Kadın çalışır mı

Aile bu dünyaya dair her şeyin başıdır. Karinesi ise insanın aile olarak yer yüzüne indirilmesidir. Adem ile Havva dünyada yeniden buluşmuş aile olmuştur. Aile topluluk olmuş, sonra toplum olmuş, toplum millet olmuş, bütün bir insanlık olmuştur.

Ben de ailenin öneminin ve çözülmesinin farkında olarak ve aile yılı hatırına aileyi nasıl kur(t)acığımızı ele aldığım geçenki yazımda; toplumun kendini kuran aileye borcu olarak ailenin kurulmasında oynaması gereken rolü tartıştım. Toplumun bu rolünü terk etmesinden yani sosyal denetimin kaybolmasından ve hatta yön değiştirmesinden bahsettim.

Hatta durun, söylemediğim birkaç şeyi daha söyleyeyim; sokakta çok çocuklu bir kadın gördüğünüzde ne hissediyorsunuz Ona acıyarak mı bakıyorsunuz Böyle bir toplumda kim çocuk yapar ki Bugün için 4 çocuklu

kadına acıyorsanız yarın bu üç olacak öbür gün iki sonra bir sonra da sıfır…

"Henüz" 20'lerindeyken evlenen birine "ah canım, çok da genç" demiyor musunuz Biraz sonra her yaş için evlenmek için çok genç olacak… Ve aynı zamanda herkes için çok geç olacak…

Zihniniz ne kadar ele geçirilmiş diye kendinizi hiç sorguladınız mı Karanlık taraftakilere sorumuyorum. Bizatihi değerler sistemine inanan, ailenin öneminin fakında olduğunu sanan vesaire vesaire kimselere soruyorum.

Başkaca temaslarda yapabilirim de herhalde bunlar yeterlidir. O yüzden başka bir boyuta ilerleyeceğim.

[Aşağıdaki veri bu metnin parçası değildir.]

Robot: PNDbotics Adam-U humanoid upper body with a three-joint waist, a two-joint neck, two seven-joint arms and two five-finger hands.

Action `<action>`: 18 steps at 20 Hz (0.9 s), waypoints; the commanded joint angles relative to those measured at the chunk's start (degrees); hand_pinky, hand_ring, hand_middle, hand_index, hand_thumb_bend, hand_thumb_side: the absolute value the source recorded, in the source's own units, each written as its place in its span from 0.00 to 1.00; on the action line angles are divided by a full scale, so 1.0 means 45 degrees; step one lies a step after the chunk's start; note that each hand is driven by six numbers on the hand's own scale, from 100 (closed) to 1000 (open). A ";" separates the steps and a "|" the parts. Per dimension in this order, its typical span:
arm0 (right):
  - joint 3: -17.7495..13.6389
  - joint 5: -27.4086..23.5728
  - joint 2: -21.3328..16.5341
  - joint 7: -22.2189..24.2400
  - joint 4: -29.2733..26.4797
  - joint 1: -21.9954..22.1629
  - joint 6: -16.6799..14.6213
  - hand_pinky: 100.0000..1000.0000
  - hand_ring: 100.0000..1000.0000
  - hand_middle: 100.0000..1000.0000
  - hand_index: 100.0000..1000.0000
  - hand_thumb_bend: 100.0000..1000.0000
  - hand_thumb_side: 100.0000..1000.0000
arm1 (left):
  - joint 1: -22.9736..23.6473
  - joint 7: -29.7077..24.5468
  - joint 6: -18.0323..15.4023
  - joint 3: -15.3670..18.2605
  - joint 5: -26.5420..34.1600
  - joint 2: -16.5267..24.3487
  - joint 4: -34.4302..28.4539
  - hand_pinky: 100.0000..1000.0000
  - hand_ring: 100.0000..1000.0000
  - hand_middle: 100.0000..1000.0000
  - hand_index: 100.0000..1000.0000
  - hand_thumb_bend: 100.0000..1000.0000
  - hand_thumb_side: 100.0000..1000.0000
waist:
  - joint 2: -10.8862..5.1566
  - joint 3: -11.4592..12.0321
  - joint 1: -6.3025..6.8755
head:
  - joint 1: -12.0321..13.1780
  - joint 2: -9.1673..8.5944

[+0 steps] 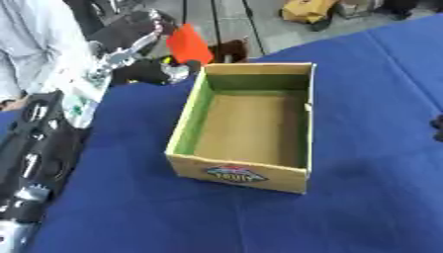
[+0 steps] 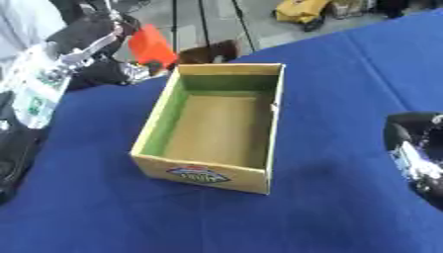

Bahsettiğim yazım üzerine epeyce tartışmalar yapıldı. Bu tartışmalar fakat ana temadan koptu. Döndü dolaştı kadın istihdamına dayandı.

Konu saptı ama kadın istihdamı konusu neydi, ne oldu, nereye gidiyor, başlıklarında samimi bir tartışma ihtiyacını gün yüzüne çıkardı. Bu yazıda bu konuyu ele alacağım.

Evvela şunu geçen ki yazımdan tekrar hatırlatayım; Bilinen tarih boyunca kadın ilk defa çalışmıyor. Ya da başka biçimde ifade edersem kadın ilk defa bu çağda çalışmama imkanına kavuştu. Ya da belki de çalışmama konforuna sadece bir dönem için kadınlar kavuşmuş oldu ve bir daha da kimse kavuşamayacak.

Sanayi devriminden önce yani bugünden bir-iki asır öncesine kadar çalışmayan kadın; ancak ve sadece saraylı, köşklü, konaklı, asil ve seçkin kadındı.

Çalışmak tarih boyunca alt tabakanın bir sorumluluğuydu zaten. Varsıl olup çalışan kınanırdı.

Çalışmayı temel ekonomik faaliyetlerle bağlı anladığımızdan böyle ifade ediyorum.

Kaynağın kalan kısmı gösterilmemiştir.